ABOUT THIS TASK:
Could you write out the listing below again, exactly?

RECORDS FOR THE TASK:

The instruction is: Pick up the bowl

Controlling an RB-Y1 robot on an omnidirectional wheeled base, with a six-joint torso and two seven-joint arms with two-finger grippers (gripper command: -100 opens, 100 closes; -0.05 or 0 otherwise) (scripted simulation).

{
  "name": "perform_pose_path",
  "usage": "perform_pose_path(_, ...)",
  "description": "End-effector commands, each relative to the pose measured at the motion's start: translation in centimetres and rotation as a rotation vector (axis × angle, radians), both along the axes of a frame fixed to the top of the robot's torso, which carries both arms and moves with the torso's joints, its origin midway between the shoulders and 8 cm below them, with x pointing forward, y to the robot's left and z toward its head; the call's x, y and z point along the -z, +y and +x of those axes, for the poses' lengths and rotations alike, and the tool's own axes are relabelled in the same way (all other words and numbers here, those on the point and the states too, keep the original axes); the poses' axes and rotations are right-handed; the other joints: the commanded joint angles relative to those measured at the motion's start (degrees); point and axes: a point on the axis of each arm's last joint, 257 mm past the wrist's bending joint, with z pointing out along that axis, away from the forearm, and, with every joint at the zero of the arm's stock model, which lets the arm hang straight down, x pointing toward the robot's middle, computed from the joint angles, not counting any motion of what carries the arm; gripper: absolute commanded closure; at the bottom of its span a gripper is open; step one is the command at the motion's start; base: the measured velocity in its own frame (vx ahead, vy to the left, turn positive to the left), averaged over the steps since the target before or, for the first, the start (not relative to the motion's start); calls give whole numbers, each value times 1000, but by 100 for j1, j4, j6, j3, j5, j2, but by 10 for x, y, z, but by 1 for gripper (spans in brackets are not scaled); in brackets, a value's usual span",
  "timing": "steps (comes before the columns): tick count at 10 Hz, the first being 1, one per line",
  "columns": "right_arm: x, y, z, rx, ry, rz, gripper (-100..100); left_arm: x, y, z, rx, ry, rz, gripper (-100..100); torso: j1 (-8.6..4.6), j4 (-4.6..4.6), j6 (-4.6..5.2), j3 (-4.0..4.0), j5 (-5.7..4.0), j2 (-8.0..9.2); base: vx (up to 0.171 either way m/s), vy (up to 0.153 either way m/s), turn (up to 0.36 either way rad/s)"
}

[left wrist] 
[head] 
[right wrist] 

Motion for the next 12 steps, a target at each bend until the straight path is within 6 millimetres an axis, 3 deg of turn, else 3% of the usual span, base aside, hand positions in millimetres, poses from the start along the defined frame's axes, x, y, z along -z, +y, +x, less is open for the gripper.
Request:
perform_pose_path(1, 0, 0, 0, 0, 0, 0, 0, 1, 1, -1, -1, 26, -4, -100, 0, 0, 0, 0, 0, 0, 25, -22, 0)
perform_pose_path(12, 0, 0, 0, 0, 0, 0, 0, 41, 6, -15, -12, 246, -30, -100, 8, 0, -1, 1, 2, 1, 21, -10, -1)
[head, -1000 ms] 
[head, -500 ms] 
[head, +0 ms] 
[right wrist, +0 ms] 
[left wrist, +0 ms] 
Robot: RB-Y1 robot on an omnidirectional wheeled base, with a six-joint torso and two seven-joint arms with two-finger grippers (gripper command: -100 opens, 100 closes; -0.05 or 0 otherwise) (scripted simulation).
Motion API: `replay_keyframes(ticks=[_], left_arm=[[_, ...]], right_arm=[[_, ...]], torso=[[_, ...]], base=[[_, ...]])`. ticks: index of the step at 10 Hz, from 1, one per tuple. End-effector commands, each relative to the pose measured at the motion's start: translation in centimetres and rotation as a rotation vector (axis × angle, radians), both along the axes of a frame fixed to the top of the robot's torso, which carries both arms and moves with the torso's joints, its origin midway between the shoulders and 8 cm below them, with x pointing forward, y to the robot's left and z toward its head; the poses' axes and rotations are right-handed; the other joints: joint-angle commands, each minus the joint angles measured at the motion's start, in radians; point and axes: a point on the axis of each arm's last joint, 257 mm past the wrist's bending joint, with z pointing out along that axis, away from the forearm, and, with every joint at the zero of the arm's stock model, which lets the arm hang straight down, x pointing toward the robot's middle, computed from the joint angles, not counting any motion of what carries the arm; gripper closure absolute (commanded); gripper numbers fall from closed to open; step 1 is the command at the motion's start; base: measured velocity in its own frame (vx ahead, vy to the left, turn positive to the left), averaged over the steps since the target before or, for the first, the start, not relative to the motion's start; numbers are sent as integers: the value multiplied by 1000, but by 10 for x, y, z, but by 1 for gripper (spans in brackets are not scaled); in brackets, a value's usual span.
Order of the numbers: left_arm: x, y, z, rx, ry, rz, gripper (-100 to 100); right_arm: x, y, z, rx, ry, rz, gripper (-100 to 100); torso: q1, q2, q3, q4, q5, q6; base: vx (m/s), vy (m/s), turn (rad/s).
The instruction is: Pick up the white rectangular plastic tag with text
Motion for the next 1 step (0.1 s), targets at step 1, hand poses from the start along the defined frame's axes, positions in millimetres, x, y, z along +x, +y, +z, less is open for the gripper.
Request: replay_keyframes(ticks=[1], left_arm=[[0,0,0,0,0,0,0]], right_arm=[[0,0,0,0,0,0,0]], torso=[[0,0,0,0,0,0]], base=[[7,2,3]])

TASK SOLUTION:
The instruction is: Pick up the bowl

Controlling an RB-Y1 robot on an omnidirectional wheeled base, with a six-joint torso and two seven-joint arms with two-finger grippers (gripper command: -100 opens, 100 closes; -0.05 or 0 otherwise) (scripted simulation).

{
  "name": "perform_pose_path",
  "usage": "perform_pose_path(_, ...)",
  "description": "End-effector commands, each relative to the pose measured at the motion's start: translation in centimetres and rotation as a rotation vector (axis × angle, radians), both along the axes of a frame fixed to the top of the robot's torso, which carries both arms and moves with the torso's joints, its origin midway between the shoulders and 8 cm below them, with x pointing forward, y to the robot's left and z toward its head; the call's x, y and z point along the -z, +y and +x of those axes, for the poses' lengths and rotations alike, and the tool's own axes are relabelled in the same way (all other words and numbers here, those on the point and the states too, keep the original axes); the poses' axes and rotations are right-handed; the other joints: the commanded joint angles relative to those measured at the motion's start (degrees); point and axes: a point on the axis of each arm's last joint, 257 mm past the wrist's bending joint, with z pointing out along that axis, away from the forearm, and, with every joint at the zero of the arm's stock model, which lets the arm hang straight down, x pointing toward the robot's middle, computed from the joint angles, not counting any motion of what carries the arm; gripper: absolute commanded closure; at the bottom of its span a gripper is open; step one is the command at the motion's start; base: the measured velocity in its own frame (vx ahead, vy to the left, turn positive to the left), averaged over the steps since the target before or, for the first, the start (not relative to the motion's start); calls give whole numbers, each value times 1000, but by 100 for j1, j4, j6, j3, j5, j2, but by 10 for x, y, z, but by 1 for gripper (spans in brackets are not scaled); in brackets, a value's usual span",
  "timing": "steps (comes before the columns): tick count at 10 Hz, the first being 1, one per line",
  "columns": "right_arm: x, y, z, rx, ry, rz, gripper (-100..100); left_arm: x, y, z, rx, ry, rz, gripper (-100..100); torso: j1 (-8.6..4.6), j4 (-4.6..4.6), j6 (-4.6..5.2), j3 (-4.0..4.0), j5 (-5.7..4.0), j2 (-8.0..9.2); base: vx (up to 0.171 either way m/s), vy (up to 0.153 either way m/s), turn (up to 0.36 either way rad/s)"
}

[left wrist] 
[head] 
[right wrist] 

Motion for the next 12 steps, a target at each bend until the straight path is within 6 millimetres an axis, 3 deg of turn, else 3% of the usual span, base aside, hand positions in millimetres, poses from the start along the defined frame's axes, x, y, z along -z, +y, +x, less is open for the gripper.
Request:
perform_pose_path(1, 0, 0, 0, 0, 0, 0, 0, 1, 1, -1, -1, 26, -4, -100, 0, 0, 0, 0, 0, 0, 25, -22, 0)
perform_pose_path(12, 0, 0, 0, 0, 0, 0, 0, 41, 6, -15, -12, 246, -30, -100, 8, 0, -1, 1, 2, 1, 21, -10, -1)
[head, -1000 ms] 
[head, -500 ms] 
[head, +0 ms] 
[right wrist, +0 ms] 
[left wrist, +0 ms] 
Robot: RB-Y1 robot on an omnidirectional wheeled base, with a six-joint torso and two seven-joint arms with two-finger grippers (gripper command: -100 opens, 100 closes; -0.05 or 0 otherwise) (scripted simulation).
Motion API: `replay_keyframes(ticks=[_], left_arm=[[_, ...]], right_arm=[[_, ...]], torso=[[_, ...]], base=[[_, ...]])`. ticks: index of the step at 10 Hz, from 1, one per tuple. End-effector commands, each relative to the pose measured at the motion's start: translation in centimetres and rotation as a rotation vector (axis × angle, radians), both along the axes of a frame fixed to the top of the robot's torso, which carries both arms and moves with the torso's joints, its origin midway between the shoulders and 8 cm below them, with x pointing forward, y to the robot's left and z toward its head; the poses' axes and rotations are right-handed; the other joints: joint-angle commands, each minus the joint angles measured at the motion's start, in radians; point and axes: a point on the axis of each arm's last joint, 257 mm past the wrist's bending joint, with z pointing out along that axis, away from the forearm, and, with every joint at the zero of the arm's stock model, which lets the arm hang straight down, x pointing toward the robot's middle, computed from the joint angles, not counting any motion of what carries the arm; gripper closure absolute (commanded); gripper numbers fall from closed to open; step 1 is the command at the motion's start; base: measured velocity in its own frame (vx ahead, vy to the left, turn positive to the left), averaged over the steps since the target before or, for the first, the start, not relative to the motion's start; numbers are sent as integers: the value multiplied by 1000, but by 10 for x, y, z, but by 1 for gripper (spans in brackets are not scaled); in brackets, a value's usual span.
Order of the numbers: left_arm: x, y, z, rx, ry, rz, gripper (-100 to 100); right_arm: x, y, z, rx, ry, rz, gripper (-100 to 100); torso: q1, q2, q3, q4, q5, q6; base: vx (m/s), vy (m/s), turn (rad/s).
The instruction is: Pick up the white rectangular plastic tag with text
Motion for the next 1 step (0.1 s), targets at step 1, hand poses from the start along the defined frame's axes, positions in millimetres, x, y, z along +x, +y, +z, less is open for the gripper.
Request: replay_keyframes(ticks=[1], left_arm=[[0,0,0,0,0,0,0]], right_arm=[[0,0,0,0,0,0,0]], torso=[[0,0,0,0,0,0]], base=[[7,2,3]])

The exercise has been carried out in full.